Selective Parameter Editing: The idea of reducing parameter modifications by 37-42% while obtaining better results demonstrates that "less is more"—precise suppression is more effective than global modification.
Zero Inference Overhead: The edited model parameters are permanently modified, which is more suitable for practical deployment compared to methods like VCD or OPERA that require modifying the inference logic.

Limitations & Future Work¶

Validated only on three smaller LVLMs (MiniGPT-4, mPLUG-Owl2, LLaVA-1.5-7B); not tested on larger/newer models (e.g., LLaVA-Next, Qwen-VL).
Requires pre-prepared contrastive data pairs, which increases pipeline complexity despite the small scale.
Orthogonal projection assumes that hallucinations and faithful semantics can be linearly separated; it may fail in cases of high non-linear entanglement.
The number of principal components \(C\) in SVD and the top-K parameter selection require hyperparameter tuning.

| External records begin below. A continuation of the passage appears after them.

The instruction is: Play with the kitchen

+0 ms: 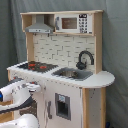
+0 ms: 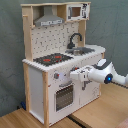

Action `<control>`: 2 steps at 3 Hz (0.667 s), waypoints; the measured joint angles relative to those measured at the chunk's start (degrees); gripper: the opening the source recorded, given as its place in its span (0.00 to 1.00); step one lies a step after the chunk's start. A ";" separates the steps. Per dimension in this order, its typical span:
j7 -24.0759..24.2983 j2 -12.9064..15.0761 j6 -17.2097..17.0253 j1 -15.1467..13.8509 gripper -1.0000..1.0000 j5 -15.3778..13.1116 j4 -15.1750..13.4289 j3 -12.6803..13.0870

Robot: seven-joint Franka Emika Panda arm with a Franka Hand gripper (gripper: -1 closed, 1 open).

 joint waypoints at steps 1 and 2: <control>0.00 0.00 0.04 0.00 1.00 0.00 0.02 0.04; -0.03 0.00 2.85 0.06 1.00 0.00 0.33 0.74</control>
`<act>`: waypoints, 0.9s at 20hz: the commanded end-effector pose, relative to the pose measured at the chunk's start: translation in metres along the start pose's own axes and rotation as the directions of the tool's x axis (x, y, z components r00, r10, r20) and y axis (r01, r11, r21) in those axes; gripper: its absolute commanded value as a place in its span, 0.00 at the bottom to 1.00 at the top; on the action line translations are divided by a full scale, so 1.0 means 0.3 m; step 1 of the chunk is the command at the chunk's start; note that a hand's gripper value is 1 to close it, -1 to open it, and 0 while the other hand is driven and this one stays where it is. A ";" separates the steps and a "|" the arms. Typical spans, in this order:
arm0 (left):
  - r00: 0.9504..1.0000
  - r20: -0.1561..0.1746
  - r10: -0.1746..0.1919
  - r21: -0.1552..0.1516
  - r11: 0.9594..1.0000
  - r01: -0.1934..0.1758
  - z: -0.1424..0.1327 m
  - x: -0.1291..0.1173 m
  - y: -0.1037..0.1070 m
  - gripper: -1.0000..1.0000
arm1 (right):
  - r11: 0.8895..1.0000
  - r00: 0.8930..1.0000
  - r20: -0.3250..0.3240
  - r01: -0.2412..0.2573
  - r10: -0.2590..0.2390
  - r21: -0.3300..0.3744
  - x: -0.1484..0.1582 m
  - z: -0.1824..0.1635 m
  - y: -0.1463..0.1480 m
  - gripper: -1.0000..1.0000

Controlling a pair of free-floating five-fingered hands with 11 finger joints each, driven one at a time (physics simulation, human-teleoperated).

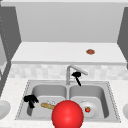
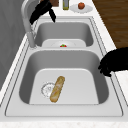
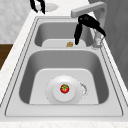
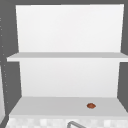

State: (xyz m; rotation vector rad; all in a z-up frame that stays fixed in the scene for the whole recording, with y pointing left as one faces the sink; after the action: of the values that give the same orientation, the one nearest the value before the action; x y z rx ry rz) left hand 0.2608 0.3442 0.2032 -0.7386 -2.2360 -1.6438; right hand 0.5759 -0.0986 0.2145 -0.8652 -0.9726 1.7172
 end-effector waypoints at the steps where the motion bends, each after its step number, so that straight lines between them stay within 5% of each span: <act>1: 1.000 0.000 0.000 0.000 1.000 0.000 0.000 0.000 0.000 0.50 | 0.999 1.000 -0.010 -0.024 0.024 0.049 -0.004 -0.088 -0.030 0.00; 12: 1.000 0.000 0.000 0.000 1.000 0.000 0.000 0.000 0.000 0.50 | 0.996 0.999 -0.007 -0.037 0.037 0.078 -0.054 -0.375 -0.021 0.00; 18: 1.000 0.000 0.000 0.000 1.000 0.000 0.000 0.000 0.000 0.50 | 0.999 0.999 0.027 -0.026 0.026 0.028 -0.058 -0.340 0.060 0.00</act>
State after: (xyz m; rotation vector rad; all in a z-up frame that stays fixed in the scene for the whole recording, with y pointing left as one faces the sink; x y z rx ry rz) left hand 0.2608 0.3442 0.2032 -0.7386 -2.2360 -1.6438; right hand 0.6535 -0.0978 0.1772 -0.8593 -1.0139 1.7306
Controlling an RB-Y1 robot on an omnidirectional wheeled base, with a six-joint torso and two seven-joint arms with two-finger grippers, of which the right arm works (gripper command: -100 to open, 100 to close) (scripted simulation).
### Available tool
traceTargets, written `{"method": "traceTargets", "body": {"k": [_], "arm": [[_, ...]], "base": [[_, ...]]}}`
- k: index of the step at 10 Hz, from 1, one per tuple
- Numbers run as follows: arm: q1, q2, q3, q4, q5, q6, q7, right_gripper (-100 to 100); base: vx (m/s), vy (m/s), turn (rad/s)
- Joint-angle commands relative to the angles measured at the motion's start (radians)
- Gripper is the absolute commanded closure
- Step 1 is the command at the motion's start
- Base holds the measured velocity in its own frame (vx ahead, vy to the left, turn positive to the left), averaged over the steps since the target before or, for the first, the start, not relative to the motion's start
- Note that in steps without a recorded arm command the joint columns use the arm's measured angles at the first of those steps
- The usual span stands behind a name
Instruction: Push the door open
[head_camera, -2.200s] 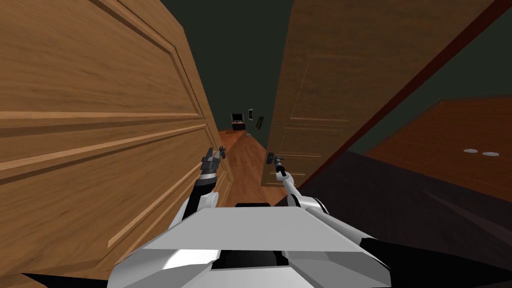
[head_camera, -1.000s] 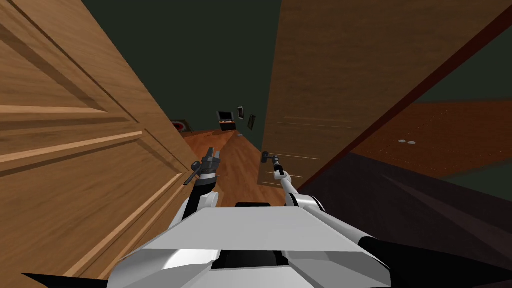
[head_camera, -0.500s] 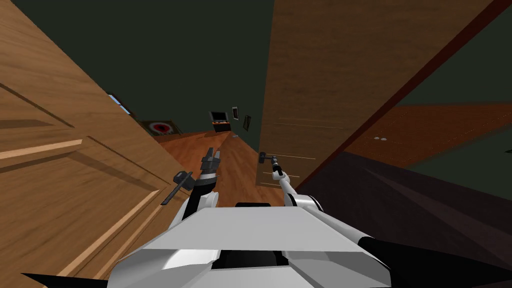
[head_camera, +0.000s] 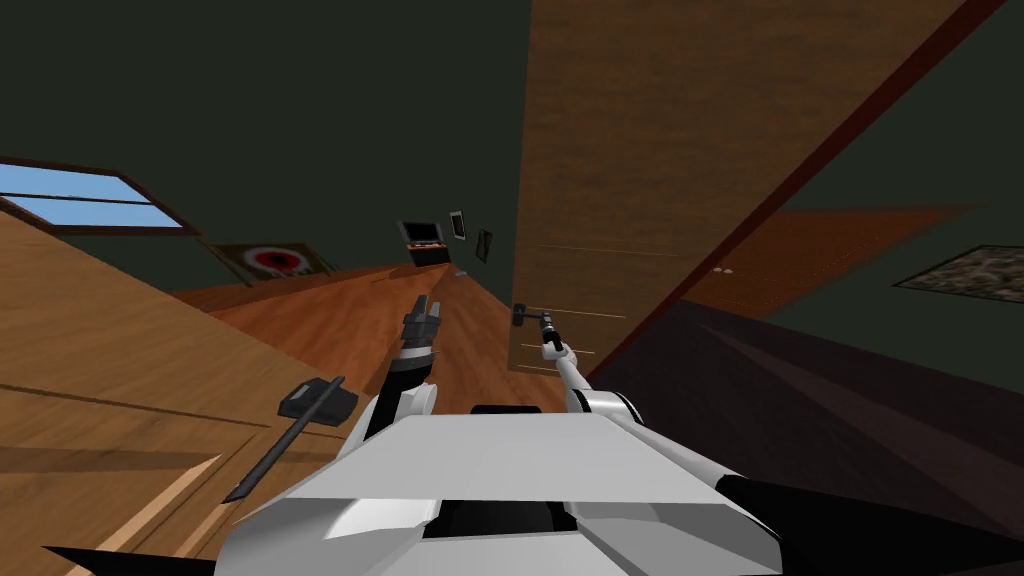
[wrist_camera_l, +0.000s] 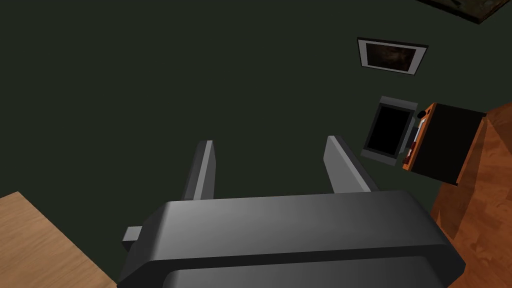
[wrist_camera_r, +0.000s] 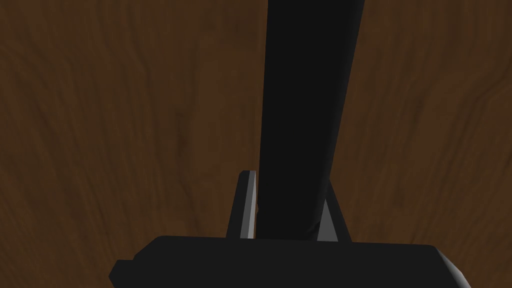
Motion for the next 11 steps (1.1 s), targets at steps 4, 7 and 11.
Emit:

vs Nullu (Yang et al., 2025): Both use null-space projection, but Nullu operates on all weights. MPD adds orthogonal decoupling and selective editing, outperforming Nullu in both hallucination metrics and generation quality.
vs VCD (Leng et al., 2024): VCD introduces contrastive distribution constraints during decoding, increasing inference latency; MPD has zero inference overhead after editing.
vs HALC (Chen et al., 2024): HALC relies on external visual grounding modules for posterior correction, introducing extra dependencies; MPD is self-contained.

Rating¶

Novelty: ⭐⭐⭐⭐ The combination of orthogonal projection and selective editing has theoretical support, though the core idea is an improvement over Nullu rather than a completely new paradigm.
Experimental Thoroughness: ⭐⭐⭐⭐ 5 benchmarks, 3 models, and multiple baselines, though the model scales are relatively small.
Writing Quality: ⭐⭐⭐⭐ Clear theoretical derivations, though notation is heavy.
Value: ⭐⭐⭐⭐ High practicality—hallucination mitigation with zero inference overhead has direct value for deployment.